> _Task statement_
All of the data needs to be repeated exactly.

> _Data_

____

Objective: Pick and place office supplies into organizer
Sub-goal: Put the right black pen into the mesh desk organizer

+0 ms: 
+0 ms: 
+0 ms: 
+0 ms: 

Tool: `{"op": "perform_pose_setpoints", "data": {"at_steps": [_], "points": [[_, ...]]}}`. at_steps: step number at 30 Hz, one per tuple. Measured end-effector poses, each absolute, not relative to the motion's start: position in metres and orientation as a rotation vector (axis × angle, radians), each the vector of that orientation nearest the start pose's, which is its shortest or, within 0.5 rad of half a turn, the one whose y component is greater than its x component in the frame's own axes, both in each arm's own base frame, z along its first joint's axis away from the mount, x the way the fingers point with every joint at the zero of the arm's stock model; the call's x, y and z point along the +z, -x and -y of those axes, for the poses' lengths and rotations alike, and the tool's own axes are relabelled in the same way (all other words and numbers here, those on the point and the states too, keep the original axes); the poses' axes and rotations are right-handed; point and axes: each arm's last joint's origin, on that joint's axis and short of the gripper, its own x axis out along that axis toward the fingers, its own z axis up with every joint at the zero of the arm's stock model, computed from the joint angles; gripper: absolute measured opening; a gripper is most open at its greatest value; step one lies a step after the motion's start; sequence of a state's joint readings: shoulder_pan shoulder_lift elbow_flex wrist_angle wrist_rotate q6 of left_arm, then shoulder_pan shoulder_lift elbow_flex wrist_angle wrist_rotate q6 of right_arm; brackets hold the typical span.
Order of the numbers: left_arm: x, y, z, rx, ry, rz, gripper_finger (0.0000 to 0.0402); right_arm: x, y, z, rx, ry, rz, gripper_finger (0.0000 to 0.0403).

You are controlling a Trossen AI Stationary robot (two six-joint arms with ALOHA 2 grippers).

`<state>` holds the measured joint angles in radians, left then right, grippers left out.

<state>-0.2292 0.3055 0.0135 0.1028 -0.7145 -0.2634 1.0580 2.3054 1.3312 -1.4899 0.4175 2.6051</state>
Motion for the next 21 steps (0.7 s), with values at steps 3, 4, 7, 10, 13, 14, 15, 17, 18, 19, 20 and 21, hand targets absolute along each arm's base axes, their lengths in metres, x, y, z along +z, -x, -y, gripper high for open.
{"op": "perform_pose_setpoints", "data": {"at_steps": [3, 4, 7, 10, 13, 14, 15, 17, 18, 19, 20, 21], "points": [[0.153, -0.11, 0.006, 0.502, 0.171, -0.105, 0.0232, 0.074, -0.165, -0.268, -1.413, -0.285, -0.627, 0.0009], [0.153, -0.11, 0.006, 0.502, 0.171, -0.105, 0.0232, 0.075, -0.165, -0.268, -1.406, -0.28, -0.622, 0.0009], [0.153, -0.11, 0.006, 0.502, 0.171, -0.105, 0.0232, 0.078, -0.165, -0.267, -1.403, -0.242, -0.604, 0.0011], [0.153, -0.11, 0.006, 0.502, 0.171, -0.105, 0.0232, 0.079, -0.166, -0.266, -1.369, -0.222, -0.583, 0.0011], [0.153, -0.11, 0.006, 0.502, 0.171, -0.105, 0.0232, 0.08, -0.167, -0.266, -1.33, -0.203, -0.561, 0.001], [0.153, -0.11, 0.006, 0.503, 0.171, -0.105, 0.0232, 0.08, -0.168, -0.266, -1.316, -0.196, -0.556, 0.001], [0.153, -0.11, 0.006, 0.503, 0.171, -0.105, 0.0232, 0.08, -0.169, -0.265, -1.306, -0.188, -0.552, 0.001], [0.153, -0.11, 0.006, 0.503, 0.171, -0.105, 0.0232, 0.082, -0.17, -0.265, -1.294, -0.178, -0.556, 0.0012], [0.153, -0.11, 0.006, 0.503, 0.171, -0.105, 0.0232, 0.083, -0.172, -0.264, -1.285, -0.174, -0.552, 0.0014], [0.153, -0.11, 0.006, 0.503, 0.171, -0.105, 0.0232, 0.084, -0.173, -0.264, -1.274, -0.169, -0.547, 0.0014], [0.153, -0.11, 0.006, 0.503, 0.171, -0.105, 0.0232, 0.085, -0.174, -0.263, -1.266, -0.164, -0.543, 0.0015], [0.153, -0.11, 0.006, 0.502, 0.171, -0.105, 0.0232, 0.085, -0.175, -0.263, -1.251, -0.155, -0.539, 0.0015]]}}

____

> _Solution for this task_
Objective: Pick and place office supplies into organizer
Sub-goal: Put the right black pen into the mesh desk organizer

+0 ms: 
+0 ms: 
+0 ms: 
+0 ms: 

Tool: `{"op": "perform_pose_setpoints", "data": {"at_steps": [_], "points": [[_, ...]]}}`. at_steps: step number at 30 Hz, one per tuple. Measured end-effector poses, each absolute, not relative to the motion's start: position in metres and orientation as a rotation vector (axis × angle, radians), each the vector of that orientation nearest the start pose's, which is its shortest or, within 0.5 rad of half a turn, the one whose y component is greater than its x component in the frame's own axes, both in each arm's own base frame, z along its first joint's axis away from the mount, x the way the fingers point with every joint at the zero of the arm's stock model; the call's x, y and z point along the +z, -x and -y of those axes, for the poses' lengths and rotations alike, and the tool's own axes are relabelled in the same way (all other words and numbers here, those on the point and the states too, keep the original axes); the poses' axes and rotations are right-handed; point and axes: each arm's last joint's origin, on that joint's axis and short of the gripper, its own x axis out along that axis toward the fingers, its own z axis up with every joint at the zero of the arm's stock model, computed from the joint angles; gripper: absolute measured opening; a gripper is most open at its greatest value; step one lies a step after the motion's start; sequence of a state's joint readings: shoulder_pan shoulder_lift elbow_flex wrist_angle wrist_rotate q6 of left_arm, then shoulder_pan shoulder_lift elbow_flex wrist_angle wrist_rotate q6 of right_arm; brackets hold the typical span.
Order of the numbers: left_arm: x, y, z, rx, ry, rz, gripper_finger (0.0000 to 0.0402); right_arm: x, y, z, rx, ry, rz, gripper_finger (0.0000 to 0.0403).

You are controlling a Trossen AI Stationary robot (two six-joint arms with ALOHA 2 grippers).

`<state>` holds the measured joint angles in radians, left then right, grippers left out.

<state>-0.2292 0.3055 0.0135 0.1028 -0.7145 -0.2634 1.0580 2.3054 1.3312 -1.4899 0.4175 2.6051</state>
Motion for the next 21 steps (0.7 s), with values at steps 3, 4, 7, 10, 13, 14, 15, 17, 18, 19, 20 and 21, hand targets absolute along each arm's base axes, their lengths in metres, x, y, z along +z, -x, -y, gripper high for open.
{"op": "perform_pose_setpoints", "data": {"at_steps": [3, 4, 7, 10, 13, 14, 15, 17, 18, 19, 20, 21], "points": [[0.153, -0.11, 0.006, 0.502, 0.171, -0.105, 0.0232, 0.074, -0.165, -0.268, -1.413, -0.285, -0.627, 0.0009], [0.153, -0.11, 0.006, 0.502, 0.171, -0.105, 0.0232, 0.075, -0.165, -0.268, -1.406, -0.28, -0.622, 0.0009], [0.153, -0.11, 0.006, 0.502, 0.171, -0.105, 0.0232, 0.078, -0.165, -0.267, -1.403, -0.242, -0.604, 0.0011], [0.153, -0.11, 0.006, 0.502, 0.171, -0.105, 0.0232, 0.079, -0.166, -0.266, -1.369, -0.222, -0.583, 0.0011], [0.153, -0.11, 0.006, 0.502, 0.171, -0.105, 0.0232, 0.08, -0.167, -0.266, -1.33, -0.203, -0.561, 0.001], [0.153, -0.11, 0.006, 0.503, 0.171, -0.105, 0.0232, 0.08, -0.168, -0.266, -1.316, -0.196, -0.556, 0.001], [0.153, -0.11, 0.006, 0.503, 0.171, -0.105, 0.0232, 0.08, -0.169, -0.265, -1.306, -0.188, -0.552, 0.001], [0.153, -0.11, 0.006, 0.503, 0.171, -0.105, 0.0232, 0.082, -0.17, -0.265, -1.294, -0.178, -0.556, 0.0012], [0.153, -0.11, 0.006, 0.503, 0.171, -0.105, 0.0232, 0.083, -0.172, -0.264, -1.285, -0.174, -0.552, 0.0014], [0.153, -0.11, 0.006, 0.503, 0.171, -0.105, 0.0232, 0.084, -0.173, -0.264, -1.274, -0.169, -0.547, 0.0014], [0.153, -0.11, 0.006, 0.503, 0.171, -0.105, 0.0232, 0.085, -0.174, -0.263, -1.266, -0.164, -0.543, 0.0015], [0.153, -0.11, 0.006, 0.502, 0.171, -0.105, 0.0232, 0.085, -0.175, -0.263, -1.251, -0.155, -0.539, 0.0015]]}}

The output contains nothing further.